On Nov 26th 2020 we present the last two lectures of our series.
Machine Learning for the Detection of Brain Abnormalities
by Dr. Hugo Kuijf (Image Sciences Institute, UMC Utrecht)
Magnetic Resonance Imaging as a clinical diagnostic method is one of the greatest innovations of the twentieth century. In Europe, millions of images are made yearly and the number is steadily increasing. Assessment of medical images relies on visual inspection, which can be time-consuming and subjective. Automated machine learning solutions have proven essential for reliable detection and quantification of brain pathology.
Brain abnormalities–associated with stroke, dementia, and aging–have been a key application for machine learning solutions in medical image analysis. Various automated analysis techniques have been developed, to provide quantitative measurements and replace time-consuming, observer-dependent delineation procedures. Such techniques exist for white matter hyperintensities (WMH), microbleeds, microinfarcts, intracranial aneurysms, and more. They are based on classic machine learning techniques, including k-nearest neighbours, support vector machines, or random forest classifiers, but in recent years (deep) neural network techniques have been introduced using convolutional neural networks. Objectively assessing the performance of these techniques can be done within scientific contests/challenges, for example the WMH Segmentation Challenge (https://wmh.isi.uu.nl/), the MR Brain Segmentation Challenge (https://mrbrains18.isi.uu.nl/), or the Aneurysm Detection And segMentation challenge (http://adam.isi.uu.nl/).
Deep Learning to Boost Medical Systems’ Performance
by Dr. Nicola Pezzotti (Philips Research and TU Eindhoven, Eindhoven)
Machine Learning, and Deep Learning in particular, is beyond recent advancements in medical image analysis.

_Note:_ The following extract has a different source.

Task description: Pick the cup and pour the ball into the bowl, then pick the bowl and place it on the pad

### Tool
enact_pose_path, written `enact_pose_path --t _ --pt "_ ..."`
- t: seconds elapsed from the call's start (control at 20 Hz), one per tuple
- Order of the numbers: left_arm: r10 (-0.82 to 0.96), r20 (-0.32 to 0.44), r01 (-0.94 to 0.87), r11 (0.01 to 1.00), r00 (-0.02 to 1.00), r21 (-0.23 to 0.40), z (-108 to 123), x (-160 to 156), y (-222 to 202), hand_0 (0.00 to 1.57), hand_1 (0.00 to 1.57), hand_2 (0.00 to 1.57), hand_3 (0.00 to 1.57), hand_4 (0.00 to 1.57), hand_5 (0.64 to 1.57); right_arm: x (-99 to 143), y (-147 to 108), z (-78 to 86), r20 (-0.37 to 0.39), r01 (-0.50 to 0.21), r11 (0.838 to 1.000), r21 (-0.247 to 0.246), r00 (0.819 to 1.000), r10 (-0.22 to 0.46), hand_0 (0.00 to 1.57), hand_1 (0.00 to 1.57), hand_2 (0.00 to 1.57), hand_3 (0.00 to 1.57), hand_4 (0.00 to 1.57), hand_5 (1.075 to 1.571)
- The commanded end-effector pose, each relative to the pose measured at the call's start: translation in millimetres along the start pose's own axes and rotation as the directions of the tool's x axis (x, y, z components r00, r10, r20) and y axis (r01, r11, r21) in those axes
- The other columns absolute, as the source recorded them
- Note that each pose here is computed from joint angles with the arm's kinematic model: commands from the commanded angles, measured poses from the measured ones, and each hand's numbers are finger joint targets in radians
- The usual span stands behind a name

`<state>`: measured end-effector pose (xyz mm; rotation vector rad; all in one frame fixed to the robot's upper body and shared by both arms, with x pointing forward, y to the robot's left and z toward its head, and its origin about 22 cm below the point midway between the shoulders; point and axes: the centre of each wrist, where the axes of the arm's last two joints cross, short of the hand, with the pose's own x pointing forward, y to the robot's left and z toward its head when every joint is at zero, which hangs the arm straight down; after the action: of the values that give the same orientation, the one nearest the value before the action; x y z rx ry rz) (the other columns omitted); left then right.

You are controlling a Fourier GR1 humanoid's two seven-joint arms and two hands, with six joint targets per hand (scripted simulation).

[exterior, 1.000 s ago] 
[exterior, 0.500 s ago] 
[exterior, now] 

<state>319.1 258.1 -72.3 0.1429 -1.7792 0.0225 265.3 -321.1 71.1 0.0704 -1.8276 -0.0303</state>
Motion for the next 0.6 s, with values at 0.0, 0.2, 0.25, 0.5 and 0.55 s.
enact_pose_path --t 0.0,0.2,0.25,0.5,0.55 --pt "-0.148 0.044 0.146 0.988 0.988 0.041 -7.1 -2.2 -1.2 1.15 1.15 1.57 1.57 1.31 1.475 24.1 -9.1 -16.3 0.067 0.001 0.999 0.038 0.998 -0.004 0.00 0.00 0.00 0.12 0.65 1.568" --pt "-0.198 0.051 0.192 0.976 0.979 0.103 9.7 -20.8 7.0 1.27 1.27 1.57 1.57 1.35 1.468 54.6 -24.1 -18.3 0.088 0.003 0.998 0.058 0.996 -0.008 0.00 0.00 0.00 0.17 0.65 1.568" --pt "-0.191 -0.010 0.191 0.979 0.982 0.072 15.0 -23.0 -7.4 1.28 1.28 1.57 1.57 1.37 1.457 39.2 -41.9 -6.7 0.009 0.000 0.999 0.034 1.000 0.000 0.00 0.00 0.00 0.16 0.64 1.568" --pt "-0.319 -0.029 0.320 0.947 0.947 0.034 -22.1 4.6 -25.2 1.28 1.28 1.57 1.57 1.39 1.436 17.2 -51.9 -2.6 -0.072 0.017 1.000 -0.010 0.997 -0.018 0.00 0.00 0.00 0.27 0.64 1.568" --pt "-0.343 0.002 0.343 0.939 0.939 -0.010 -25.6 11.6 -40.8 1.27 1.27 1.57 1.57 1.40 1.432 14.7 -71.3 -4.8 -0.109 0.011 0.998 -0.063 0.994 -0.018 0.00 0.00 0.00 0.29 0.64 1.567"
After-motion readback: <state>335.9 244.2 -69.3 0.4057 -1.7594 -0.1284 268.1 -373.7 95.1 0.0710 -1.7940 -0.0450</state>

From segmentation tasks, to tumor grading and workflow support, deep learning methodologies are providing superior performance and are becoming more common in clinical research and practice.
While these techniques are mainly used as post processing tool, a new and exciting trend is to apply deep learning techniques early in the medical image formation chain. In this context, new machine learning algorithms are applied to boost the performance of medical systems, either by providing better image quality, faster acquisition or lower radiation dose.
In this talk, I will present the state of the art in the domain, highlighting some of the most exciting research directions and highlighting the gaps in literature that limit the application of deep learning in medical systems. Moreover, I will present the success story of the “Philips & LUMC” team in the fastMRI challenge, a competition organized by NYU Langone Health and Facebook AI Research to reduce the acquisition time of MRI scanners.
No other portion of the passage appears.